Polska jest krajem euroentuzjastycznym i proamerykańskim. Jak pokazuje najnowszy raport Transatlantic Trends – badanie opinii publicznej prowadzone przez German Marshall Fund wśród 14 tys. osób w 14 krajach europejskich i USA – sympatia dla Stanów Zjednoczonych oraz poparcie dla polityki zagranicznej prezydenta Baracka Obamy w Polsce konsekwentnie rośnie, podobnie zresztą jak sympatia do Unii Europejskiej. Europejczycy, w tym również Polacy, uważają, że USA są dla nich ważniejsze niż kraje Azji. Niepokoi jednak to, że Stany Zjednoczone coraz mniej odwzajemniają te uczucia i coraz bardziej odwracają się od Europy w stronę Pacyfiku.
Lepiej oceniamy Obamę
Po inauguracji nowej administracji w 2008 roku w Europie Zachodniej poparcie dla prezydenta Stanów Zjednoczonych poszybowało w górę. W Niemczech wzrosło aż o 80 procent w porównaniu z oceną prezydenta Busha, a średnia wzrostu w całej Europie Zachodniej wyniosła wtedy 69 procent. Polska i inne kraje z Europy Środkowo-Wschodniej nie były wtedy jeszcze przekonane do prezydenta Obamy. Poparcie dla niego wzrosło wówczas jedynie o 11 procent, przez co Polska mogła być uznana za jeden z krajów najmniej entuzjastycznie nastawionych wobec nowego rządu USA.
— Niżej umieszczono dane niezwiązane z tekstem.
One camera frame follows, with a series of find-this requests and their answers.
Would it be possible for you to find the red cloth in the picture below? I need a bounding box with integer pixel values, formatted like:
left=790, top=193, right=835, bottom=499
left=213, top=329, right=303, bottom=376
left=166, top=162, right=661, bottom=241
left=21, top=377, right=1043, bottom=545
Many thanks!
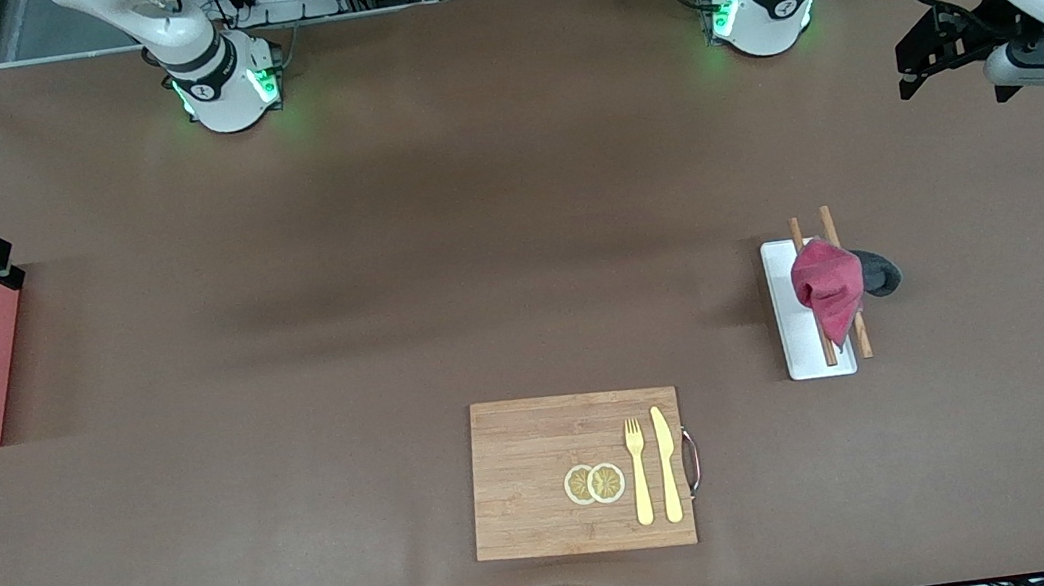
left=786, top=232, right=873, bottom=353

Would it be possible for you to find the dark grey cloth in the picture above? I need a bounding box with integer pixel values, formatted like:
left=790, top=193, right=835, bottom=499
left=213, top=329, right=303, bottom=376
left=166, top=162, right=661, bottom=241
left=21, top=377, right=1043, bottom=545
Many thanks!
left=847, top=244, right=904, bottom=301

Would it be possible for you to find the wooden rod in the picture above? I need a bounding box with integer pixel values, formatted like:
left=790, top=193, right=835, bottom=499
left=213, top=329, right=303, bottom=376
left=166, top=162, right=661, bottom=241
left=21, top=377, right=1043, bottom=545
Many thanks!
left=788, top=214, right=839, bottom=370
left=818, top=202, right=874, bottom=363

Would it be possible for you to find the white rectangular rack tray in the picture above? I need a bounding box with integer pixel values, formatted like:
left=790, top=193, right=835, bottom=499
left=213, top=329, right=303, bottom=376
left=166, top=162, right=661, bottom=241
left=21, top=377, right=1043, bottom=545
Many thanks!
left=759, top=232, right=859, bottom=385

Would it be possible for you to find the brown table mat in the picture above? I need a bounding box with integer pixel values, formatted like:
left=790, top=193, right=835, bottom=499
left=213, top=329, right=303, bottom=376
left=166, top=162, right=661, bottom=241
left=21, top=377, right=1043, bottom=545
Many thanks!
left=0, top=0, right=1044, bottom=586

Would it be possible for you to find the yellow plastic knife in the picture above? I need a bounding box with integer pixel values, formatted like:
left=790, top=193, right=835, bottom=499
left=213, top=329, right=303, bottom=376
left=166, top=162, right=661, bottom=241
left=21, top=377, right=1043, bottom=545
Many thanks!
left=649, top=404, right=686, bottom=525

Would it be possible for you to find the yellow plastic fork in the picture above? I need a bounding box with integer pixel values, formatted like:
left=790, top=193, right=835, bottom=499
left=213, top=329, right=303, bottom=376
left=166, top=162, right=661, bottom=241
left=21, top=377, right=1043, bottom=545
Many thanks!
left=621, top=416, right=657, bottom=528

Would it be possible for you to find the lemon slice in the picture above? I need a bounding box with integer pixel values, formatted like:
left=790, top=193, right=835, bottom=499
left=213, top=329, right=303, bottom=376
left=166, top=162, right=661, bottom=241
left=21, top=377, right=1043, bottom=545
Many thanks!
left=585, top=460, right=629, bottom=507
left=561, top=463, right=601, bottom=508

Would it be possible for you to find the bamboo cutting board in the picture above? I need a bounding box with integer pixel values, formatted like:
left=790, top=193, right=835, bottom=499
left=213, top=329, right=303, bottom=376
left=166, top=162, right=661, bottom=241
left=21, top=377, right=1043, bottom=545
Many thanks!
left=456, top=376, right=700, bottom=574

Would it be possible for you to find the metal cutting board handle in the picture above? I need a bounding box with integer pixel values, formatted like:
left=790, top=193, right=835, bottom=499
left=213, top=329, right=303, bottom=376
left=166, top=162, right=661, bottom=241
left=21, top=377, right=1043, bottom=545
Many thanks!
left=677, top=425, right=706, bottom=499
Tegoroczne badania pokazują, że pomimo początkowego sceptycyzmu stabilność proatlantyckiej i proeuropejskiej orientacji Polski pozostaje niezachwiana. W tym roku 74 procent Polaków deklaruje pozytywną lub bardzo pozytywną ocenę Stanów Zjednoczonych w porównaniu z 72 procentami w reszcie Unii Europejskiej. Jest to wzrost w porównaniu z zeszłym rokiem o 4 procent.
Widać również, że wysiłki zarówno amerykańskiego, jak i polskiego rządu, żeby poprawić stosunki bilateralne, przynoszą efekty. Choć nadal kilka ważnych kwestii pozostaje do rozwiązania, to grudniowa wizyta prezydenta Bronisława Komorowskiego w USA i majowa wizyta prezydenta USA w Polsce, które rozbudowały współpracę w dziedzinie bezpieczeństwa, promocji demokracji i wymiany gospodarczej, poprawiły nad Wisłą ocenę polityki Obamy.
W Polsce poparcie dla niego wzrosło z 58 do 65 procent, zbliżając się do średniej europejskiej, która po osiągnięciu szczytu w 2008 roku od dwóch lat spada. Polska opinia publiczna najwyraźniej powoli zapomina o trudnych początkach, kiedy na stosunki z USA wpłynęły: sprawa tarczy antyrakietowej oraz niepokój związany z polityką resetu USA wobec Rosji. W tym roku również ponad połowa Polaków pozytywnie ocenia politykę Obamy wobec Rosji.